*Prompt*
I'd ask you to write out the lines below exactly, with no images.

BEGIN Input data

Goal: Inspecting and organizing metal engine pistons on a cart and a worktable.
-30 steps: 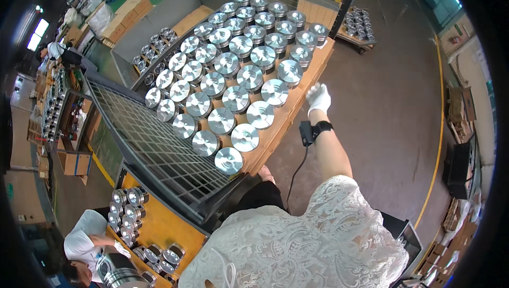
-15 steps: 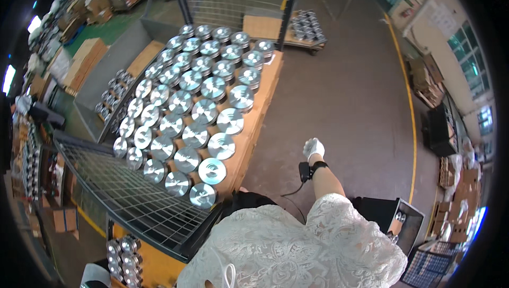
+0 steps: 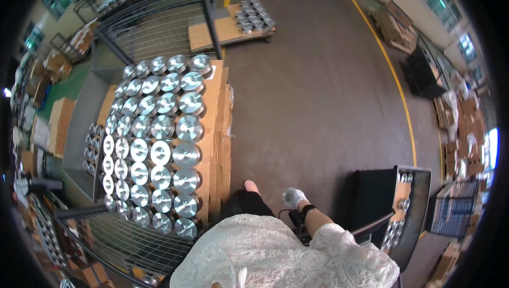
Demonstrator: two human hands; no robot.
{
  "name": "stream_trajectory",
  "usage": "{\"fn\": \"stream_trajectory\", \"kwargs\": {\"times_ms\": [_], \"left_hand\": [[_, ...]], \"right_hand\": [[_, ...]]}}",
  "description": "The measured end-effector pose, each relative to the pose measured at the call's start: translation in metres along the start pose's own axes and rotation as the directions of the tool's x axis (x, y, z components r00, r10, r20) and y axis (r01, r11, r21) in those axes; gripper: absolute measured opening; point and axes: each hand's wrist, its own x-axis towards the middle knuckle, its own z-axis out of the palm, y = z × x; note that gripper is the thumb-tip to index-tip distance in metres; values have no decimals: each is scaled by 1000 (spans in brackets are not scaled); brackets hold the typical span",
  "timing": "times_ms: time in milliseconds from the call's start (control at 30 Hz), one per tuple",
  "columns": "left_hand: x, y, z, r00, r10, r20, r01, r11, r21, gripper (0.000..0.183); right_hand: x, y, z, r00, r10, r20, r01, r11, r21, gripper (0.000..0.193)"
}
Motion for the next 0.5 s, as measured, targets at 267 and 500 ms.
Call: {"fn": "stream_trajectory", "kwargs": {"times_ms": [267,500], "left_hand": [[95,93,53,942,285,178,-284,958,-34,47],[152,177,112,835,496,239,-476,868,-137,47]], "right_hand": [[-20,17,-38,995,-87,-44,93,980,177,22],[-43,33,-73,981,-152,-123,190,886,423,17]]}}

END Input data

*Answer for the task*
Goal: Inspecting and organizing metal engine pistons on a cart and a worktable.
-30 steps: 
-15 steps: 
+0 steps: 
Demonstrator: two human hands; no robot.
{
  "name": "stream_trajectory",
  "usage": "{\"fn\": \"stream_trajectory\", \"kwargs\": {\"times_ms\": [_], \"left_hand\": [[_, ...]], \"right_hand\": [[_, ...]]}}",
  "description": "The measured end-effector pose, each relative to the pose measured at the call's start: translation in metres along the start pose's own axes and rotation as the directions of the tool's x axis (x, y, z components r00, r10, r20) and y axis (r01, r11, r21) in those axes; gripper: absolute measured opening; point and axes: each hand's wrist, its own x-axis towards the middle knuckle, its own z-axis out of the palm, y = z × x; note that gripper is the thumb-tip to index-tip distance in metres; values have no decimals: each is scaled by 1000 (spans in brackets are not scaled); brackets hold the typical span",
  "timing": "times_ms: time in milliseconds from the call's start (control at 30 Hz), one per tuple",
  "columns": "left_hand: x, y, z, r00, r10, r20, r01, r11, r21, gripper (0.000..0.183); right_hand: x, y, z, r00, r10, r20, r01, r11, r21, gripper (0.000..0.193)"
}
Motion for the next 0.5 s, as measured, targets at 267 and 500 ms.
Call: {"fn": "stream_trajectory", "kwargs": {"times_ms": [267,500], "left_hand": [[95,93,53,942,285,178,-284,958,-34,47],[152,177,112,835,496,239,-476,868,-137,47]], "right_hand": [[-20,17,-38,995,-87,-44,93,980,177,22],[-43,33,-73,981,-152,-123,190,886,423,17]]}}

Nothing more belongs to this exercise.